The Peace and Democracy Party (Barış ve Demokrasi Partisi, Partiya Aştî û Demokrasiyê, BDP) was a Kurdish political party in Turkey existing from 2008 to 2014.

== Development ==
BDP succeeded the Democratic Society Party (DTP) in 2008, following the closure of the latter party for its alleged connections with the Kurdistan Workers' Party (PKK). The BDP was co-chaired by Selahattin Demirtaş and Gültan Kışanak. One-third of its representatives were Alevi.

The Deputy Chairs were Pervin Buldan and İdris Baluken. In the elections the BDP supported the Labour, Democracy and Freedom Bloc, which achieved the election of 35 Members of Parliament.

After municipal elections on 30 March 2014, Berivan Elif Kilic became the co-mayor of Kocaköy, a farming town of 17,000 people in Turkey’s Kurdish region. Kilic shared the post of mayor with her male running mate, Affullah Kar, a former Imam. Under BDP party rules, all top positions are split between a man and a woman, in an effort to promote women’s participation in politics.

== Ideology ==
The party chairman has called for the PKK to disarm. The BDP had observer status in the Socialist International. BDP supported Turkey's membership in the European Union, same-sex marriages in Turkey, an anti-discrimination law to protect LGBT people and also wants the Government of Turkey to recognize the Armenian genocide.
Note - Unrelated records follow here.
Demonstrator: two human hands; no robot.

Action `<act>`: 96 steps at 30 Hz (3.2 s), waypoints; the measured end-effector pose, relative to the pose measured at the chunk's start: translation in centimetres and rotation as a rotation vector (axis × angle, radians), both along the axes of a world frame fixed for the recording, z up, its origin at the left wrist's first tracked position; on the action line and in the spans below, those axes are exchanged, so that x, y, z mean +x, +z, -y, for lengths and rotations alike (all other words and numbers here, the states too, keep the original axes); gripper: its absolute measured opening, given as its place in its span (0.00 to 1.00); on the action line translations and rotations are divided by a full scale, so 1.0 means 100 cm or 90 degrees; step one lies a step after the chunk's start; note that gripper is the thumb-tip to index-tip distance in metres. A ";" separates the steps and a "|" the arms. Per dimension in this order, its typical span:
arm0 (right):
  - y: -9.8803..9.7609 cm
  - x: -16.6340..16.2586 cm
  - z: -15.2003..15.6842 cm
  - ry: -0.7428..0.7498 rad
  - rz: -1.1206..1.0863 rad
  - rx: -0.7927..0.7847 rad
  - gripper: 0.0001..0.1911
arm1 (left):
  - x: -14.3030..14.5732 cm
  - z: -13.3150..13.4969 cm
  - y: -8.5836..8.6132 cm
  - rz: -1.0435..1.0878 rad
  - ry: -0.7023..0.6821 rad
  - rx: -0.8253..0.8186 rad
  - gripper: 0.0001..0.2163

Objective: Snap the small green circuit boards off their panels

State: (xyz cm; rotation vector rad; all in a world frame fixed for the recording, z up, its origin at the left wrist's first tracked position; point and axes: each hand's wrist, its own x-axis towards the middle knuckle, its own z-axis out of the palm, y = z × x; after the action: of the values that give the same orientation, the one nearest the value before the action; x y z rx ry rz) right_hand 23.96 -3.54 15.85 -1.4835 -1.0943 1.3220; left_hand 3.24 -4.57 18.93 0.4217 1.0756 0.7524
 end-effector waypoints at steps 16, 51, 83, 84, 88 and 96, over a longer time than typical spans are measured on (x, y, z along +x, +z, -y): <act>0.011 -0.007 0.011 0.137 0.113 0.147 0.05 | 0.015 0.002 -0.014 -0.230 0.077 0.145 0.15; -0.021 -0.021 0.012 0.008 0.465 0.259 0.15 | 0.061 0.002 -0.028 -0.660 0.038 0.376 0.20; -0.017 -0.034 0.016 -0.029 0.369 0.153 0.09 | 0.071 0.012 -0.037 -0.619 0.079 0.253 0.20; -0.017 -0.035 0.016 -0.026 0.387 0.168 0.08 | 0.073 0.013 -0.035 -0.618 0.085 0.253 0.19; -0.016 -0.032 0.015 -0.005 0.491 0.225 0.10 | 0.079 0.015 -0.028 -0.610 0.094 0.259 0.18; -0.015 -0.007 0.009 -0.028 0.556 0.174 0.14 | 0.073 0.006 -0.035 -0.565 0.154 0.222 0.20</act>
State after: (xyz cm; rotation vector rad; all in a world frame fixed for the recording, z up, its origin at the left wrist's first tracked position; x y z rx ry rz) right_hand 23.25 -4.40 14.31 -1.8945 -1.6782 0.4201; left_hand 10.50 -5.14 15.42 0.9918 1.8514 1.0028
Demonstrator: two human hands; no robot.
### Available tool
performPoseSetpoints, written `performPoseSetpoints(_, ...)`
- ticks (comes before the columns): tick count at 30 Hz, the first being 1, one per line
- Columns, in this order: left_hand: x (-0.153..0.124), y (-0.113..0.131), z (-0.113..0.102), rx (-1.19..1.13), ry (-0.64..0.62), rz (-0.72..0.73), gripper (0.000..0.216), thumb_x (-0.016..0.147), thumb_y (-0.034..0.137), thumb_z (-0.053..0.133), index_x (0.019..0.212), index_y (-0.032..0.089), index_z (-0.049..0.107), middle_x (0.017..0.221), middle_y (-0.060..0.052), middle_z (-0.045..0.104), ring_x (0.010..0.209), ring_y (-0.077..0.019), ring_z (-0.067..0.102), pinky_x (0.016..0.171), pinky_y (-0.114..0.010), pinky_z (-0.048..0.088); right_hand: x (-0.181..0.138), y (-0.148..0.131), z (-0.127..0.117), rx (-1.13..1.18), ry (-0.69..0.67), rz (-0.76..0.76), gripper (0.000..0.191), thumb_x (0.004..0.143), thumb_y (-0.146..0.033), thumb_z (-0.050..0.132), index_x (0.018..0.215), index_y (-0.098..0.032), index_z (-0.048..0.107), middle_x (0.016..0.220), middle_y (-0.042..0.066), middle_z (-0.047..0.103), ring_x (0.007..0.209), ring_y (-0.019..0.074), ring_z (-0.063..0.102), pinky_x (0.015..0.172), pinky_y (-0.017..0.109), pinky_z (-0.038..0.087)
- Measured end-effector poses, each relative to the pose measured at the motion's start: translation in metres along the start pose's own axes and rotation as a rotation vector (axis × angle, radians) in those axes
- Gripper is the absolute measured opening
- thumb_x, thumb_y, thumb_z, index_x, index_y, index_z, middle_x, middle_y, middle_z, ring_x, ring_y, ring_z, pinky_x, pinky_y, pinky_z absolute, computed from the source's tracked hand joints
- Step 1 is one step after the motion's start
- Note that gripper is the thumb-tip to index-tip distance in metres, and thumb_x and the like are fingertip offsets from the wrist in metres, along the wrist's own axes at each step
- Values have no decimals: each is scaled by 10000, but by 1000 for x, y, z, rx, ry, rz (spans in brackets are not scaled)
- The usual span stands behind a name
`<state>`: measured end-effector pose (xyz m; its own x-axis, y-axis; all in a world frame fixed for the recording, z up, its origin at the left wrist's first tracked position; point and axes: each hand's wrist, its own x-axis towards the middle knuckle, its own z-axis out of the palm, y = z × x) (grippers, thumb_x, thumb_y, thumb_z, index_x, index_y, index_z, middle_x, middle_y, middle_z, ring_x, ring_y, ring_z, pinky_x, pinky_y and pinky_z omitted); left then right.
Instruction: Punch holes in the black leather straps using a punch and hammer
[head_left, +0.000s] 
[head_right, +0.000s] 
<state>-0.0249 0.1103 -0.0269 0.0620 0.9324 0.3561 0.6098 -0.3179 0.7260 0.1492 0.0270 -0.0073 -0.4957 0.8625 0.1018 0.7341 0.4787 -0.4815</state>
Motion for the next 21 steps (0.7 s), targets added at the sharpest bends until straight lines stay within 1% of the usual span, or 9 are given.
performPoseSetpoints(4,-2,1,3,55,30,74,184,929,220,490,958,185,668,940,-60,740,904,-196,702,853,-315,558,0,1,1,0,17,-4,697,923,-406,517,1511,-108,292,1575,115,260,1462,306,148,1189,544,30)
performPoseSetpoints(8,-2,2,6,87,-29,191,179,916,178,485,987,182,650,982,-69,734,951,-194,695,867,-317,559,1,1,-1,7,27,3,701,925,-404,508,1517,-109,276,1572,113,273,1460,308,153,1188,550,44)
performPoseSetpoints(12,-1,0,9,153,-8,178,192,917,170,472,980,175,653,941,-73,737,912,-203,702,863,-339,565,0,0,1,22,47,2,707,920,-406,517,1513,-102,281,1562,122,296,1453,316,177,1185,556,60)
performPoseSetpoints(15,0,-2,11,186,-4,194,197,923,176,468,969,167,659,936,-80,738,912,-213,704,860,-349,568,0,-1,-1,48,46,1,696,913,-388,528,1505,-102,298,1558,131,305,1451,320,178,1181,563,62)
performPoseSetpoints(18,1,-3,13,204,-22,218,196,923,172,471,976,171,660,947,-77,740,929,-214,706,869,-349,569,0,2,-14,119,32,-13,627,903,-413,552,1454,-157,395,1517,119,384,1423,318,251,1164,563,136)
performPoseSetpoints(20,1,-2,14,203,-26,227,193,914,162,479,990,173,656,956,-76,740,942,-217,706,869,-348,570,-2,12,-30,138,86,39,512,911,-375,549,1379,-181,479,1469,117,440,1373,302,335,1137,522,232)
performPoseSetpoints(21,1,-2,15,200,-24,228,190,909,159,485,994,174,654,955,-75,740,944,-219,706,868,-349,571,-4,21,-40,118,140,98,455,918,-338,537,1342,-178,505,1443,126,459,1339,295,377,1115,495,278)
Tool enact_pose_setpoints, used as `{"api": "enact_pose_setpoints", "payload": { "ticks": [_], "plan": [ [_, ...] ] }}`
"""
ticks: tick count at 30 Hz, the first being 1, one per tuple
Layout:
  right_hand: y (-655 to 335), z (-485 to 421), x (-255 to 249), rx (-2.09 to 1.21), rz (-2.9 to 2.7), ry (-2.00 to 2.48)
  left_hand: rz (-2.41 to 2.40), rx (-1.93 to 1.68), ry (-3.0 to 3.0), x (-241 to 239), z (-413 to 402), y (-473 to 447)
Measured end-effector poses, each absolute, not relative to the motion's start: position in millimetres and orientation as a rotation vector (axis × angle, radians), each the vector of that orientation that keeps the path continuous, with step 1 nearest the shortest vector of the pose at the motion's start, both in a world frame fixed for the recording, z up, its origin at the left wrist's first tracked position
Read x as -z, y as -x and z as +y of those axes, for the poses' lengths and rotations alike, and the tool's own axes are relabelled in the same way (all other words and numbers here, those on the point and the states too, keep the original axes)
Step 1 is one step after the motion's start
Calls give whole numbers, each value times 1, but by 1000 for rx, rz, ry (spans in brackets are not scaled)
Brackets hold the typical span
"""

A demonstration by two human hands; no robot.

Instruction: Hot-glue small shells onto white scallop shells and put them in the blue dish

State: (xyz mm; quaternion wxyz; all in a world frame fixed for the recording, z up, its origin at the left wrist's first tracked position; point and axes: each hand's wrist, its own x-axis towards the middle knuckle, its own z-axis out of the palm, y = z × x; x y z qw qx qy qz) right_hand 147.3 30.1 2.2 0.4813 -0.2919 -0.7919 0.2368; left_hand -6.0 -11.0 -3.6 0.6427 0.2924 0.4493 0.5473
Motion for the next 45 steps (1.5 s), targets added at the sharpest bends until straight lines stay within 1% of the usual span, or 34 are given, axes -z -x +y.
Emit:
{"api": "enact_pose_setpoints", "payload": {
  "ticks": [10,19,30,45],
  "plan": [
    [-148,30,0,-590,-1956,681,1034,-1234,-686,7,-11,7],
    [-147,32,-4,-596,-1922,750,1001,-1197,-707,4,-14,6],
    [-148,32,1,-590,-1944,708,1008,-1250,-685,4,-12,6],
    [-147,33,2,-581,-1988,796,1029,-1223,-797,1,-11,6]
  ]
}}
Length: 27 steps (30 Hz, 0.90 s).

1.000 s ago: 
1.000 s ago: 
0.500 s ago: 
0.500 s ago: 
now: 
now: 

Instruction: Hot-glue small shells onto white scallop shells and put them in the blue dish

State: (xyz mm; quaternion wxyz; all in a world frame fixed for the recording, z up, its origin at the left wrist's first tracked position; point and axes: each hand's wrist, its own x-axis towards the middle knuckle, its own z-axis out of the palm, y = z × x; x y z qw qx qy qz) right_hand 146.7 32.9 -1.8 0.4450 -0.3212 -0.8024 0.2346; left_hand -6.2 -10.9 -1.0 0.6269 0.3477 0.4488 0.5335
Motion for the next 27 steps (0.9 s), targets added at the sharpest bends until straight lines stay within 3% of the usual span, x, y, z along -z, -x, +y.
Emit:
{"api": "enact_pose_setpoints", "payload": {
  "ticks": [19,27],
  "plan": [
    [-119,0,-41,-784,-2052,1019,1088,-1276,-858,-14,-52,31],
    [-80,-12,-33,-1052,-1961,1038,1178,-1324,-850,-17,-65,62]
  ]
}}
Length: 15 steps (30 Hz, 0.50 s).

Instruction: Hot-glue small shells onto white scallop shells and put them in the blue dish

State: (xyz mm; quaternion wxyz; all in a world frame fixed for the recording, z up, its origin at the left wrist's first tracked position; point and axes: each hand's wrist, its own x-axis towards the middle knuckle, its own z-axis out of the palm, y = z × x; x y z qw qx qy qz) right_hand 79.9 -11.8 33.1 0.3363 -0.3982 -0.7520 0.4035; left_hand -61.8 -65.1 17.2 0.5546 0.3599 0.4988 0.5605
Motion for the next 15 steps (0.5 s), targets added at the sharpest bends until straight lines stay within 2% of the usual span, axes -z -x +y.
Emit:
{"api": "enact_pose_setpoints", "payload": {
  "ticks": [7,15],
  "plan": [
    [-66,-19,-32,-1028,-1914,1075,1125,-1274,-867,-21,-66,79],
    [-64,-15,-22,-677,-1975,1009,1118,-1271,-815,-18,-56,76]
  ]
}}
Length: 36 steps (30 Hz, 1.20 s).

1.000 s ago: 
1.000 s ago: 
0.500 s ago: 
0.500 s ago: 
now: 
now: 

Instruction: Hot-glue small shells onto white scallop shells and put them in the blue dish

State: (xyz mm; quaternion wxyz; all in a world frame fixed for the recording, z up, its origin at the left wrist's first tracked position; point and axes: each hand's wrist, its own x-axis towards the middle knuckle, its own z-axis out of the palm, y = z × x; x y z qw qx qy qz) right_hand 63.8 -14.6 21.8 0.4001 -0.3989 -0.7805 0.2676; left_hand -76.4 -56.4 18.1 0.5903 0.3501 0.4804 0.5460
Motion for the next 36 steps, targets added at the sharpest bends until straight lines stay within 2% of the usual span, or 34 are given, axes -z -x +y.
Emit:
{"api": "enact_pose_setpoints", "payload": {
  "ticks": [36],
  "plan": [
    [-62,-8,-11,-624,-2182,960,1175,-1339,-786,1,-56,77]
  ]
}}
== Peoples' Democratic Party ==
Pro-minority rights and feminist Peoples' Democratic Party (HDP) acted as the fraternal party to BDP. At the 2014 municipal elections, HDP ran parallel to BDP, with the BDP running in Turkey's Kurdish-dominated southeast while the HDP competed in the rest of the country except Mersin Province and Konya Province where BDP launched its own candidates.

After the local elections, the two parties were re-organised in a joint structure. On 28 April 2014, the entire parliamentary caucus of BDP joined HDP, whereas BDP was assigned exclusively to representatives on the local administration level.

== Legal prosecution ==
The BDP has reported that between April 2009 and October 2011 more than 7500 BDP members were detained and over 3000 were arrested.

==Reorganisation==
At the 3rd Congress of the party on 11 July 2014, the name was changed to the Democratic Regions Party and a new structure restricting activities on the local/regional government level was adopted.